## Task instructions
When "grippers" occurs in a line of the material, copy that line.
╭─ Data section
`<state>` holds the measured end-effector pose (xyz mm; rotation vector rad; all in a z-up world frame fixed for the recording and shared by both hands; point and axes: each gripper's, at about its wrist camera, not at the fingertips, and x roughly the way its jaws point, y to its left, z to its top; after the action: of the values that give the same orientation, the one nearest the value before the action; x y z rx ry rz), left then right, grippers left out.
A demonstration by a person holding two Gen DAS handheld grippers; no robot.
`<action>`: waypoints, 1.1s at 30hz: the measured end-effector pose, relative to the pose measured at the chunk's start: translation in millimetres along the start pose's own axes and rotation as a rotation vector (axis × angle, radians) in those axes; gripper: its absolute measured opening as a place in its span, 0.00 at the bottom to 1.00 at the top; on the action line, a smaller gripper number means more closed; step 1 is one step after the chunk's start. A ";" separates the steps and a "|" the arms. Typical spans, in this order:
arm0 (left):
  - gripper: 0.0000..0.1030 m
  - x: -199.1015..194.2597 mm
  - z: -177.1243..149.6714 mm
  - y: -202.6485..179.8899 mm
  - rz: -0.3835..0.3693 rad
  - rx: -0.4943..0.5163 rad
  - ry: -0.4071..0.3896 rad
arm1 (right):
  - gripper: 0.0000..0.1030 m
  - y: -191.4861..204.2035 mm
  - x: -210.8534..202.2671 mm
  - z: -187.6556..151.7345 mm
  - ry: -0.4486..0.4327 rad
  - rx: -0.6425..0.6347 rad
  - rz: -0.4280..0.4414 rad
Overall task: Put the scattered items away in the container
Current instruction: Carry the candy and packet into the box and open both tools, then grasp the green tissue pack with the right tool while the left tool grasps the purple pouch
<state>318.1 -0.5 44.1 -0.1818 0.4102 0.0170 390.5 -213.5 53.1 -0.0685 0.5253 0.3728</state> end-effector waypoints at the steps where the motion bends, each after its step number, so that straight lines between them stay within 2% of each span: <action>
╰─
## Output below
`<state>` holds the measured end-effector pose (xyz mm; rotation vector rad; all in a z-up world frame fixed for the recording and shared by both hands; point and axes: each gripper's, at about its wrist camera, not at the fingertips, and x roughly the way its jaws point, y to its left, z to its top; after the action: of the values that give the same orientation, the one nearest the value before the action; x y z rx ry rz), left then right, grippers left out.
A demonstration by a person holding two Gen DAS handheld grippers; no robot.

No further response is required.